Lines below that hold the word "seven" must be copied in full.

*** Opening Given entries ***

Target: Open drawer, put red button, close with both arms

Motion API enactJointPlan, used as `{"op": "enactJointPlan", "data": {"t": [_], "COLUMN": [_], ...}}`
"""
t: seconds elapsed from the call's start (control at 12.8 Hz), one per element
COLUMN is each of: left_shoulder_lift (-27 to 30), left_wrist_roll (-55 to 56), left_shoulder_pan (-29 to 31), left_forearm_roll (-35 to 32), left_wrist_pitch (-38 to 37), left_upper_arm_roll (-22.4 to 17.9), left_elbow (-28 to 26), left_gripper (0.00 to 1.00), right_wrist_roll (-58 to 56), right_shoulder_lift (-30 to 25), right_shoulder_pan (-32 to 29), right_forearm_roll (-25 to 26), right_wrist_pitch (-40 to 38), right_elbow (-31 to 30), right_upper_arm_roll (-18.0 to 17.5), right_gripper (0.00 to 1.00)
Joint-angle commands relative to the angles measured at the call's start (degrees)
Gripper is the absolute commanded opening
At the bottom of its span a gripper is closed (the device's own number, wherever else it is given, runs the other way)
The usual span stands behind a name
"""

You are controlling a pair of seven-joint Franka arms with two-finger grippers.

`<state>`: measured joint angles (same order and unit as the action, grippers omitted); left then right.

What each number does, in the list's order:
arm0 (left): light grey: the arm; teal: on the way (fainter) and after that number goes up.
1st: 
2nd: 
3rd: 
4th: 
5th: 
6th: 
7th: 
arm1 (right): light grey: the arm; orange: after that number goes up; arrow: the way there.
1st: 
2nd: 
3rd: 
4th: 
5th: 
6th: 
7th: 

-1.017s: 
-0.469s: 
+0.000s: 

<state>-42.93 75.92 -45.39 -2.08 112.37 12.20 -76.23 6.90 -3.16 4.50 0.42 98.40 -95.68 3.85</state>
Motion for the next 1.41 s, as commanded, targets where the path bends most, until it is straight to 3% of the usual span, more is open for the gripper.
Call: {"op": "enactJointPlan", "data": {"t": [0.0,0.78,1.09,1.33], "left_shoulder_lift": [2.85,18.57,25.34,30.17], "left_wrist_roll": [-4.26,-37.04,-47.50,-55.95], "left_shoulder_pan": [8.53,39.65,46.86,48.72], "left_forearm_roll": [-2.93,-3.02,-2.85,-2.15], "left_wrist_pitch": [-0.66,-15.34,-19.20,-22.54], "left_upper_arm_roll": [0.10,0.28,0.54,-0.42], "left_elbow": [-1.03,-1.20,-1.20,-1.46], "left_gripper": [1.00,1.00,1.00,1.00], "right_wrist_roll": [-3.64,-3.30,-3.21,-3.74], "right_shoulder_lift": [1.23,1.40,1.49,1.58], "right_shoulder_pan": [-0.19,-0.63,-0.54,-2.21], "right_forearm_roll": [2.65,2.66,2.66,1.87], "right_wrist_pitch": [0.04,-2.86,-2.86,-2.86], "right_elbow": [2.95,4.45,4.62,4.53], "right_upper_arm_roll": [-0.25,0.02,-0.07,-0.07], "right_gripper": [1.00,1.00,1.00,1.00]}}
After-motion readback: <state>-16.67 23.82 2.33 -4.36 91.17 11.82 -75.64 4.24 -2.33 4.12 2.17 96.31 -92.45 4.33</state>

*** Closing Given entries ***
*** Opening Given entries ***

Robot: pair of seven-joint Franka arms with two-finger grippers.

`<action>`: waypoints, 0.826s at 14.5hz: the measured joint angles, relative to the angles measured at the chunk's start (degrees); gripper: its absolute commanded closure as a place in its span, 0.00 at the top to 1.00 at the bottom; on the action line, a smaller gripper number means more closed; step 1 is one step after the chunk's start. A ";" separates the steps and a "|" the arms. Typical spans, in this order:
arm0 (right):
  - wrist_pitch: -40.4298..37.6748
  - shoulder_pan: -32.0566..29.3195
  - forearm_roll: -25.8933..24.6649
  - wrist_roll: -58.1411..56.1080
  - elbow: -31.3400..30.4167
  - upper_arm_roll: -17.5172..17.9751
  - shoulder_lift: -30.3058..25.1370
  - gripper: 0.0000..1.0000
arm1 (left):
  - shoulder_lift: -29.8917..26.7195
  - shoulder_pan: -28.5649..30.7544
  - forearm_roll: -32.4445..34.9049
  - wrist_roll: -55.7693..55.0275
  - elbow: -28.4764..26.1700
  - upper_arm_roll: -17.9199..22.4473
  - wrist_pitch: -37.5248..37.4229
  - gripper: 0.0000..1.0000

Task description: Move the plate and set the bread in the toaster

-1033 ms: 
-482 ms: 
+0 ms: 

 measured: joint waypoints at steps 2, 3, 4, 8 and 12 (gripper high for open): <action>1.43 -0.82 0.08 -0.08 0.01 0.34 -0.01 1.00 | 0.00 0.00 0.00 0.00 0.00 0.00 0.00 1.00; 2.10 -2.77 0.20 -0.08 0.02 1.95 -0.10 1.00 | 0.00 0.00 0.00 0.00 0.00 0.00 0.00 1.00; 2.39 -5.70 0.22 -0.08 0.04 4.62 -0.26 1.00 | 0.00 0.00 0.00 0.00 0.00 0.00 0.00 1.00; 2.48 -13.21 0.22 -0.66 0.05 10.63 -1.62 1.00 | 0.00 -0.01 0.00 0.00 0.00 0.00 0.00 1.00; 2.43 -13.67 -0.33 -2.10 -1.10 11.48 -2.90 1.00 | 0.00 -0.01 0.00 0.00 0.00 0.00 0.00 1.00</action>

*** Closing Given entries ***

● Solution:
You are controlling a pair of seven-joint Franka arms with two-finger grippers.
Robot: pair of seven-joint Franka arms with two-finger grippers.

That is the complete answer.